In the quiet regions of the sun, the images show convection cells in the photosphere displaying a bright pattern of hot, upward-flowing plasma (granules) surrounded by darker lanes of cooler, down-flowing solar plasma. In the atmospheric layer above the photosphere, called the chromosphere, we see dark, elongated fibrils originating from locations of small-scale magnetic field accumulations.
The recently inaugurated telescope is in its Operations Commissioning Phase (OCP), a learning and transitioning period during which the observatory is slowly brought up to its full operational capabilities.

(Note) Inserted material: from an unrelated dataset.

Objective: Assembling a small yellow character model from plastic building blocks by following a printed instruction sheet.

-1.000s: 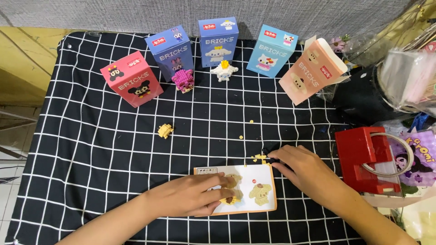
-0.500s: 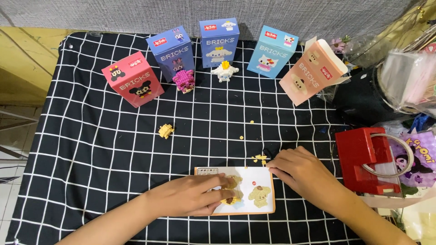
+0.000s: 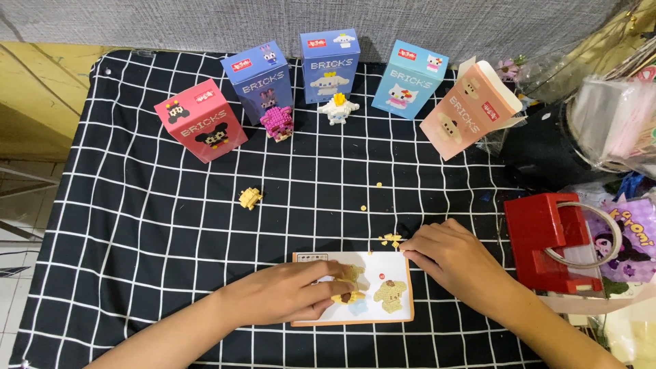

The international science community was invited to participate in this phase through an Operations Commissioning Phase Proposal Call. In response to these calls, investigators submitted science proposals requesting telescope time for a specific and detailed science goal. In order to optimize for science return, while balancing the available observing time and the technical needs in this very early operational phase, the proposals were subsequently peer-reviewed by a proposal review committee and telescope time was granted by a Telescope Allocation Committee. The selected proposals were executed in 2022 during the Cycle 1 operations window.
The newly released images make up a small fraction of the data obtained from the first Cycle. The Inouye Solar Telescope's Data Center continues to calibrate and deliver data to the scientists and public.
As the Inouye Solar Telescope continues to explore the sun, we expect more new and exciting results from the scientific community—including spectacular views of our solar system's most influential celestial body.